Evidence of slowed motor and sensory nerve conduction velocity (NCV), denervation, or axonal degeneration. Early F-waves or H-reflexes may only be seen delayed or disappeared (F-wave abnormalities represent proximal nerve or nerve root damage, which is helpful in the diagnosis of segmental lesions, and multiple nerves should be examined). Demyelinating lesions showed slow NCV, prolonged distal latency, normal or mild abnormal amplitude, and axonal injury showed decreased distal amplitude.

5. Sural nerve biopsy

Demyelination and inflammatory cell infiltration can be seen. This result is for diagnostic reference only.

Guillain-Barre Syndrome

Diagnosis can be confirmed based on clinical manifestations and examinations.

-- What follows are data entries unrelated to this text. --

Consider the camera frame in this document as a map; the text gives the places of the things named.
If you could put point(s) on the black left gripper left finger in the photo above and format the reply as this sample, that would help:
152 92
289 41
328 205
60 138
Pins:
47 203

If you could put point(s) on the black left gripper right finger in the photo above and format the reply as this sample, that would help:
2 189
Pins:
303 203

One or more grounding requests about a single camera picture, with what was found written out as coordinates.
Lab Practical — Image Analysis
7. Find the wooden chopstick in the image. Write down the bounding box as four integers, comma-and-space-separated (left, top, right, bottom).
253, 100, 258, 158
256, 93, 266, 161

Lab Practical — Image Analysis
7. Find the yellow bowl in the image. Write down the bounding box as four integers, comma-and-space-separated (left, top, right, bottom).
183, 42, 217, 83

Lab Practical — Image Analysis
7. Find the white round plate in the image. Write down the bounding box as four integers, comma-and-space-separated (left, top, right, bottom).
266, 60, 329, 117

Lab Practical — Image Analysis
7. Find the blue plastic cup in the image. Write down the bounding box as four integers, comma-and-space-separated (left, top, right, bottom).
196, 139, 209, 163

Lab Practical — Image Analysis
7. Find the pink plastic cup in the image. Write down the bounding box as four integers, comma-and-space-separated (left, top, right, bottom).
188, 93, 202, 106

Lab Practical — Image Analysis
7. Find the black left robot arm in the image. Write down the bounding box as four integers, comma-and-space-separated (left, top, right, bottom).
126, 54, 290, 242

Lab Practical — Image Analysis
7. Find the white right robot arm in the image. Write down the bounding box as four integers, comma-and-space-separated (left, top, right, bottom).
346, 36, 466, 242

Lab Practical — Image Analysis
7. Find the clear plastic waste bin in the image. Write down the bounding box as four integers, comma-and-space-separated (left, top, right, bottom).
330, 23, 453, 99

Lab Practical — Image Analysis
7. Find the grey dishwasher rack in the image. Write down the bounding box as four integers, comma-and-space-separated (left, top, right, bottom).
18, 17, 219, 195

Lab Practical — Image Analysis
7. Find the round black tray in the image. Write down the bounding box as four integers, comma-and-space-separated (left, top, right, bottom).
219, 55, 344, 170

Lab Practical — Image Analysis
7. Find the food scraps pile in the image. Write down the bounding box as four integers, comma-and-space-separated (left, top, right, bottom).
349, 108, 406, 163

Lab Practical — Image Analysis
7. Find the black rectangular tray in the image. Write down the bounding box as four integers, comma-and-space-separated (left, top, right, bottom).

Guillain-Barre Syndrome Differential Diagnosis

The disease needs to be distinguished from the following diseases: polio; acute myelitis; hypokalemia paralysis; peripheral neuritis (peripheral neuritis); polymyositis; porphyria with peripheral neuropathy.

Guillain-Barre syndrome complications

Because patients with this disease often stay in bed for a long time, they are prone to complications such as septal pneumonia sepsis, deep vein thrombosis of bedsores, pulmonary embolism, urinary retention, anxiety, depression, etc., and if the disease involves respiratory muscles, it can be fatal.

Guillain-Barre Syndrome Treatment

1. Comprehensive treatment and nursing

Keeping the airway open and preventing secondary infections is the key to treatment. Swallowing muscles and respiratory muscles are coughing weakly, phlegm is not good, if necessary, tracheostomy, ventilator assisted breathing; strengthen care, turn over more to prevent pressure ulcers; facial paralysis need to protect the cornea to prevent ulcers. Myocarditis may be associated with this disease, and the condition of the heart should be closely observed. The amount of fluid replacement is not easy to be too large.

Hormone

The application is controversial. It can be applied for short time in the early stage, and the treatment course should not be too long. Generally, it is about 1 month. Short-term impact treatment with hydrocortisone and dexamethasone can be used for acute severe cases.

3. Intravenous application of high-dose gamma globulin. Should be used as soon as possible.

4. Plasma exchange therapy

It is a new treatment launched in recent years. It is initially considered effective and expensive.

5. Appropriate application of neurotrophic drugs

Metabolic drugs such as coenzyme A, ATP, and cytochrome C can also be used with vitamin B ₁₂ at the same time. Micobo and others.